§ **Instructions to follow**:
Please report every line of the listing below that has the word "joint" in it.

§ **Data**:
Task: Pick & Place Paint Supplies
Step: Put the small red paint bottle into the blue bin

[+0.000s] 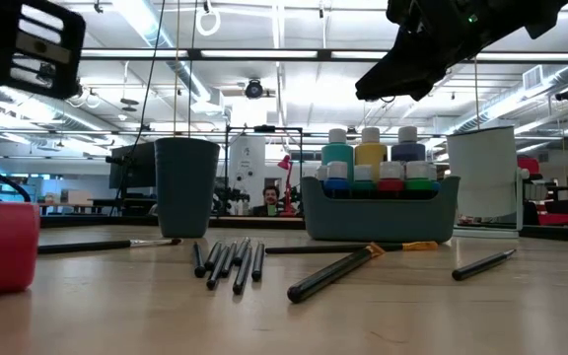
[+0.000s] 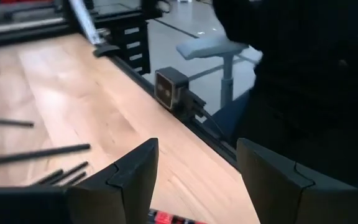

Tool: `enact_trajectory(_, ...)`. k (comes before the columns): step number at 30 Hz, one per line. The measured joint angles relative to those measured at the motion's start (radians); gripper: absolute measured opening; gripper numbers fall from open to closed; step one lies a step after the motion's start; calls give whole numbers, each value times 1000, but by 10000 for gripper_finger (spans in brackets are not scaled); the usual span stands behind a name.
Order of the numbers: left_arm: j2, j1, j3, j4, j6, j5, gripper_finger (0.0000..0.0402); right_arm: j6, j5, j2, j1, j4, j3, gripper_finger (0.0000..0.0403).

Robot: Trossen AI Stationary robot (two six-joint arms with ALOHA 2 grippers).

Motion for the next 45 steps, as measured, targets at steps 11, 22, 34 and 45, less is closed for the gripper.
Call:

§ **Response area**:
Tool: `enact_trajectory(_, ...)`. k (comes before the columns): step number at 30 Hz, one per line. The measured joint angles relative to those measured at the motion's start (radians); gripper: absolute measured opening; gripper numbers fall from open to closed; step one lies a step after the motion's start; calls give whole numbers, each value times 1000, but by 10000 for gripper_finger (spans in brackets are not scaled); the usual span stands behind a name.
Robot: Trossen AI Stationary robot (two six-joint arms with ALOHA 2 grippers).

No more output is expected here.